§ What is expected
A copy of the listing below is needed, exact in every line and without images.

§ Data excerpt
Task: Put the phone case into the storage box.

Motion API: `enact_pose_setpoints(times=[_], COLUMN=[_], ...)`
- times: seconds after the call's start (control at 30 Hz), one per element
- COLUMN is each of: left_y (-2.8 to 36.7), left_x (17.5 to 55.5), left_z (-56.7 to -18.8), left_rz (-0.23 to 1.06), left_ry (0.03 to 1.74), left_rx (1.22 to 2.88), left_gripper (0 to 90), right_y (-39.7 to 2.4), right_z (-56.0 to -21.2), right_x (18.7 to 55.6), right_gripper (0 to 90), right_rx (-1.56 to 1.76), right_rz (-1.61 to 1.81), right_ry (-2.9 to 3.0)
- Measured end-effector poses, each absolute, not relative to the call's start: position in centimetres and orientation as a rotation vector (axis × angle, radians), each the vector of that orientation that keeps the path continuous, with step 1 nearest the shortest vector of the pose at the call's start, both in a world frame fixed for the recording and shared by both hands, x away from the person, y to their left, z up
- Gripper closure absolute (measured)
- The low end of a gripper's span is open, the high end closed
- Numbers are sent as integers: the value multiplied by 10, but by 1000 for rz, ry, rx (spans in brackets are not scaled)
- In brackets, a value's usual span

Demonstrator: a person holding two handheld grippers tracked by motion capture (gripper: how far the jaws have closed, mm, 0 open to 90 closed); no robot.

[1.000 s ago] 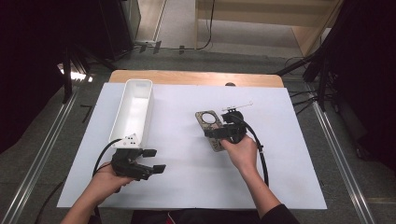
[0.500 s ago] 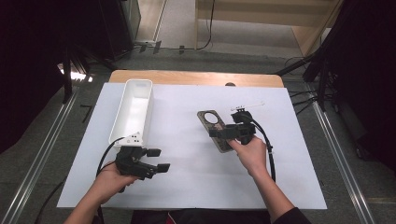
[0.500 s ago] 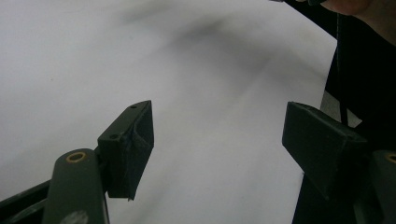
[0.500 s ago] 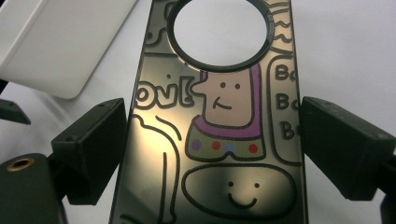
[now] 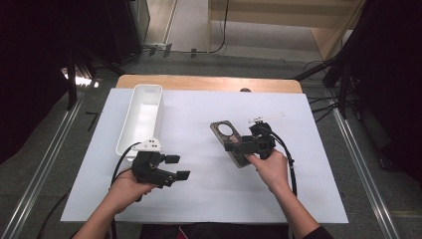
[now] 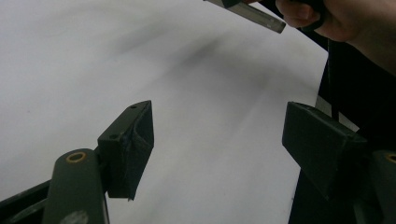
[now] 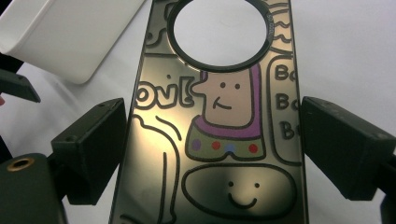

§ Reply
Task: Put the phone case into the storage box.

Motion API: `enact_pose_setpoints(times=[_], COLUMN=[_], ...)`
- times: seconds after the call's start (control at 30 Hz), one per element
- COLUMN is each of: left_y (-2.8 to 36.7), left_x (17.5 to 55.5), left_z (-56.7 to -18.8), left_rz (-0.23 to 1.06), left_ry (0.03 to 1.74), left_rx (1.22 to 2.88), left_gripper (0 to 90), right_y (-39.7 to 2.4), right_z (-56.0 to -21.2), right_x (18.7 to 55.6), right_gripper (0 to 90), right_rx (-1.56 to 1.76), right_rz (-1.61 to 1.81), right_ry (-2.9 to 3.0)
- Measured end-effector poses, each absolute, not relative to the call's start: position in centimetres and orientation as a rotation vector (axis × angle, radians), each the vector of that orientation that keeps the path continuous, with step 1 nearest the shortest vector of the pose at the call's start, both in a world frame fixed for the recording and shared by both hands, x away from the person, y to their left, z up
- Gripper closure absolute (measured)
- The low end of a gripper's span is open, the high end closed
- Numbers are sent as integers: the value multiplied by 10, but by 1000 for rz, ry, rx (spans in brackets are not scaled)
- In brackets, a value's usual span

Demonstrator: a person holding two handheld grippers tracked by motion capture (gripper: how far the jaws have closed, mm, 0 open to 90 closed); no robot.

[1.000 s ago] 
[0.500 s ago] 
[0.500 s ago] 
[0.500 s ago] 
[now] 
[now] 
[now] 

The exercise output is complete.